NVIDIA has issued a security bulletin regarding its Triton Inference Server, a cornerstone tool used by MLOps teams globally to deploy AI models at scale. The company has identified two high-severity vulnerabilities that could allow attackers to crash servers, effectively halting AI inference services.
The bulletin details two distinct issues (CVE-2025-33211 and CVE-2025-33201), both affecting the Linux version of the server. While the mechanics differ, the outcome is the same: a potential shutdown of service.

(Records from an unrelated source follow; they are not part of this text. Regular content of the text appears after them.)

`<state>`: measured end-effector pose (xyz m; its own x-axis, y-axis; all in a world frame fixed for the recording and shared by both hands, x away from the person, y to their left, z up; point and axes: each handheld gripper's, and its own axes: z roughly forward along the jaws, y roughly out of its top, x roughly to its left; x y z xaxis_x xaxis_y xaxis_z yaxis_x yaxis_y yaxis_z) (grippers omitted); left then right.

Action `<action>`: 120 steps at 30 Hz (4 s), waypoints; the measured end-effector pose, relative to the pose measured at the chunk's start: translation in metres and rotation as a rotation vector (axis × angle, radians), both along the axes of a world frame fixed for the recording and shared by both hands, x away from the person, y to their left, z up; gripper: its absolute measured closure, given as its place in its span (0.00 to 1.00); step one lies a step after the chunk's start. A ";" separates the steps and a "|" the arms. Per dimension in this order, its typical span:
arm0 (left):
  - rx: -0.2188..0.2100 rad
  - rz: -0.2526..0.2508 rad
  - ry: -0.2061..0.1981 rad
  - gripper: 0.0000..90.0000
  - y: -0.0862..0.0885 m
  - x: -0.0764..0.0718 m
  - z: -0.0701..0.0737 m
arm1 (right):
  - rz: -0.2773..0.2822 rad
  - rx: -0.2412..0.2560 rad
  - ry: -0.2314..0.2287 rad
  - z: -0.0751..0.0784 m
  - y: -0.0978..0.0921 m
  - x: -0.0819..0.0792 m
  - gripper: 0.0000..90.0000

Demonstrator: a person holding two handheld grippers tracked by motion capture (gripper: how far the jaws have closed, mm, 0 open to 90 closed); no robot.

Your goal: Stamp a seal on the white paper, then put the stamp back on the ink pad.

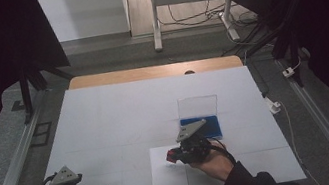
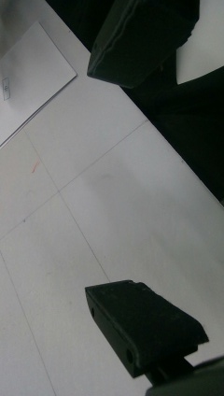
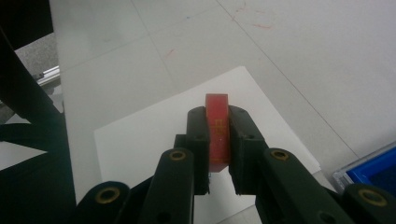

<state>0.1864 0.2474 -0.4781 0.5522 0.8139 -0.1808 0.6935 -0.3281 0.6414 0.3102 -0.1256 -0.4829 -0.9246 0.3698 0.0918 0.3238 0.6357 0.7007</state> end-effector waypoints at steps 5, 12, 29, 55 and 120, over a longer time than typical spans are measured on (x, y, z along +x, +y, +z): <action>0.001 -0.002 -0.001 0.01 0.000 0.000 0.000 | 0.007 0.012 -0.003 0.003 -0.002 -0.002 0.88; 0.002 -0.004 -0.002 0.02 0.000 0.000 0.000 | -0.013 0.038 -0.015 0.011 -0.011 -0.002 0.88; 0.004 -0.005 -0.003 0.02 -0.001 0.000 0.000 | -0.089 0.068 -0.045 0.024 -0.037 0.006 0.88; 0.002 -0.006 -0.005 0.02 0.000 -0.001 0.000 | -0.223 0.060 -0.083 0.030 -0.066 0.026 0.88; 0.006 -0.007 -0.002 0.02 -0.001 0.000 0.000 | -0.369 -0.100 -0.101 -0.005 -0.080 0.077 0.88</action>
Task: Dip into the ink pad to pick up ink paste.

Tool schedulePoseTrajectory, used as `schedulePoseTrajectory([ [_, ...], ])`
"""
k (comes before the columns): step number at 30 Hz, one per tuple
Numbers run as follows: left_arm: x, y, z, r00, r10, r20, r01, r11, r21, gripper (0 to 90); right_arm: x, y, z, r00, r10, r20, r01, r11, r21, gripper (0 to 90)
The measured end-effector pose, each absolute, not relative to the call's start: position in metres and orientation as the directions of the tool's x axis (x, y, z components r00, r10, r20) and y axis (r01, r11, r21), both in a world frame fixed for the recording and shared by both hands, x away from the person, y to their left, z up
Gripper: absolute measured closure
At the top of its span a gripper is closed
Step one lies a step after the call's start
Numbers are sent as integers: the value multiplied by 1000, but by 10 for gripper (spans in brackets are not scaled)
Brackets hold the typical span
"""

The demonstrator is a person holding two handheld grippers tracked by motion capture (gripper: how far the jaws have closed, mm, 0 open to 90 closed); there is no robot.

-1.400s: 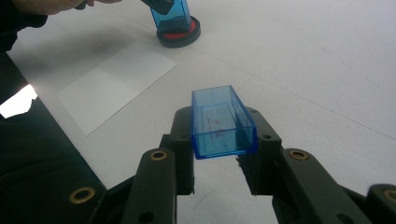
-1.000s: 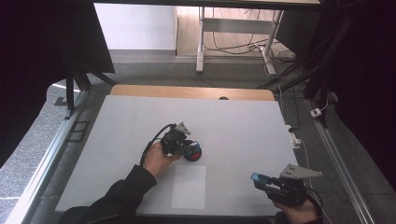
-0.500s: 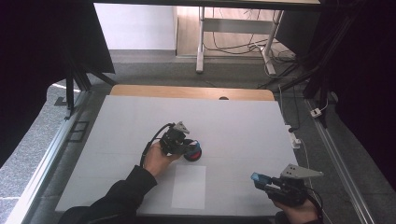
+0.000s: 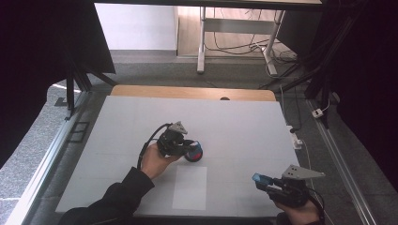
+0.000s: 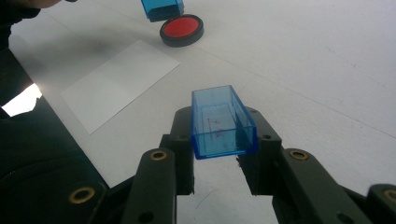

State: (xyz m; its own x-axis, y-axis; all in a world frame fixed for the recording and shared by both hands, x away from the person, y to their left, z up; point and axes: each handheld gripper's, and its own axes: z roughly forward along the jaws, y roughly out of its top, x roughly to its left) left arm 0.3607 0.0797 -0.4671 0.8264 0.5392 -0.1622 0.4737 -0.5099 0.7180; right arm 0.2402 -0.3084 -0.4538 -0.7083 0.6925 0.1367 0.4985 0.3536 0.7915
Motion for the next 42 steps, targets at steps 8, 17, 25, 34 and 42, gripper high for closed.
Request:
schedulePoseTrajectory([
  [8,352,84,-458,839,517,-170,456,-498,738,707,240,-308,-454,-708,692,139,499,352,792,681],
  [17,342,88,-449,856,485,-177,434,-489,757,707,240,-308,-454,-710,691,137,498,354,792,681],
  [25,335,94,-444,863,467,-191,428,-476,768,707,240,-308,-454,-712,689,133,494,357,793,680],
  [34,326,96,-441,867,456,-200,424,-466,777,707,240,-308,-454,-715,686,136,492,356,794,681],
  [42,316,99,-437,873,447,-197,413,-460,786,707,240,-308,-454,-716,684,136,492,357,794,680],
])
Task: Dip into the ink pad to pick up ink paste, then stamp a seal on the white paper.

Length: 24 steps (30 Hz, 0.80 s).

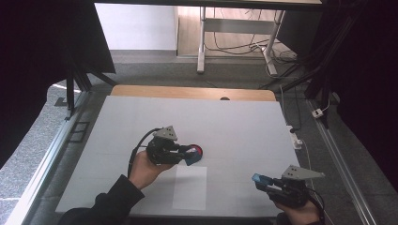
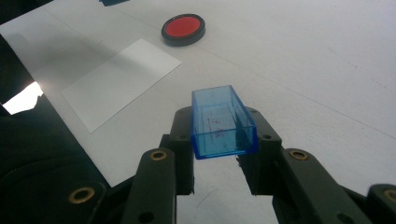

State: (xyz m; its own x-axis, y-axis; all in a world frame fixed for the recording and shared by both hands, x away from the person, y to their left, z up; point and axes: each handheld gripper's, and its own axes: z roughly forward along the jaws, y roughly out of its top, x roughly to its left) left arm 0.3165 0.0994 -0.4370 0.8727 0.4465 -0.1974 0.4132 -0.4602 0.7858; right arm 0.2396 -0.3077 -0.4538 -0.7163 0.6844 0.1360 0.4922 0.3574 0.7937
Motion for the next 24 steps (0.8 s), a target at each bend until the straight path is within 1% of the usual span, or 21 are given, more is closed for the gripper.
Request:
schedulePoseTrajectory([
  [24,296,107,-437,872,445,-206,418,-456,786,707,240,-307,-454,-718,684,130,489,363,793,680],
])
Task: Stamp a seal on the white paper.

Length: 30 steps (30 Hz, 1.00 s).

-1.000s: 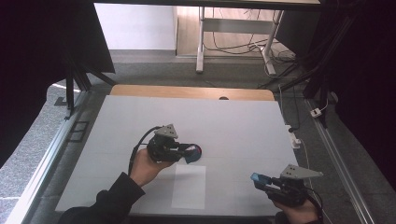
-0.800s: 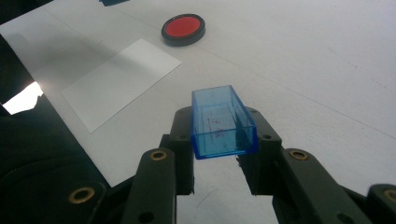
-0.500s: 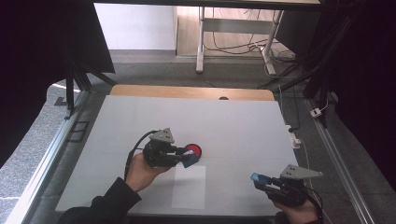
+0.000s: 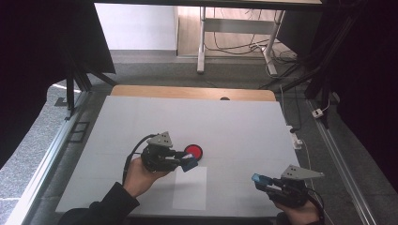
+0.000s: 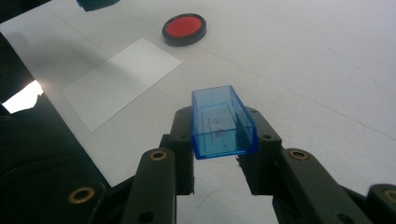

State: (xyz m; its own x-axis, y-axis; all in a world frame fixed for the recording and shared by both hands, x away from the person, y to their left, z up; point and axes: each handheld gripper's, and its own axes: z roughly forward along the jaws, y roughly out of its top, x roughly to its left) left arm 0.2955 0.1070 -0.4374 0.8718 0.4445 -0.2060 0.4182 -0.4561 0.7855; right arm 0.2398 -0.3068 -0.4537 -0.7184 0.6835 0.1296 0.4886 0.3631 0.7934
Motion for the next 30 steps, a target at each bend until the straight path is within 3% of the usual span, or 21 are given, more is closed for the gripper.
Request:
schedulePoseTrajectory([
  [30,288,99,-460,855,480,-195,445,-488,751,707,239,-306,-454,-724,678,122,486,378,788,680],
])
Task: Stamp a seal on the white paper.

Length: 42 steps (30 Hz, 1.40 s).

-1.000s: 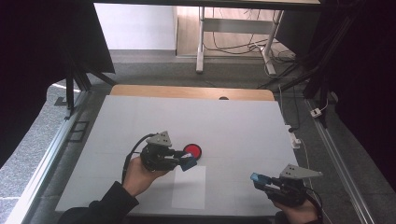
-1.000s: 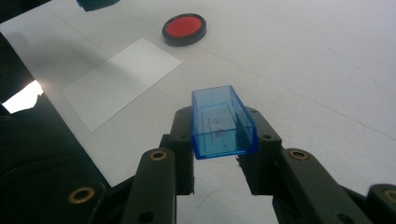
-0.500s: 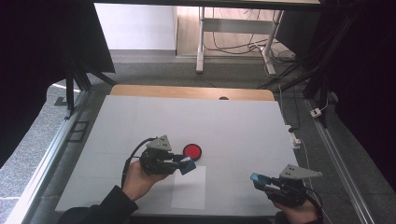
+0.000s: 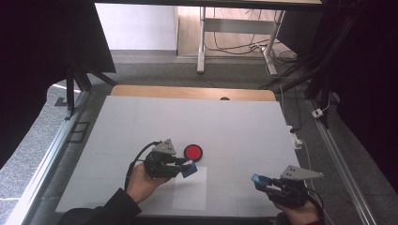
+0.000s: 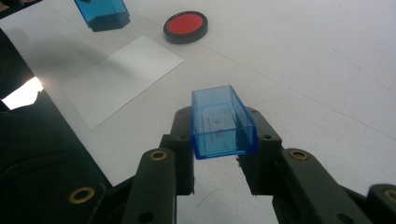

- CVE-2025-33211 The first flaw involves how the server processes specific input quantities. According to the security bulletin, the server “contains a vulnerability where an attacker may cause an improper validation of specified quantity in input.” Without proper validation, malicious inputs can destabilize the system.
- CVE-2025-33201 The second issue relates to how the server handles unexpected data sizes. The bulletin notes that the software suffers from an “improper check for unusual or exceptional conditions issue by sending extra large payloads”. Essentially, an attacker can overwhelm the system by sending more data than the server is designed to safely handle in a single request.
For both vulnerabilities, the consequences are clear: “A successful exploit of this vulnerability may lead to denial of service.”
If you are running NVIDIA Triton Inference Server on Linux, you need to check your version number immediately. NVIDIA has patched these holes in the latest release. Administrators are advised to update their containers and binaries to r25.10.
Related Posts:
- Critical Triton Flaws (CVSS 9.8) Expose AI Servers to Remote Takeover – Patch Now!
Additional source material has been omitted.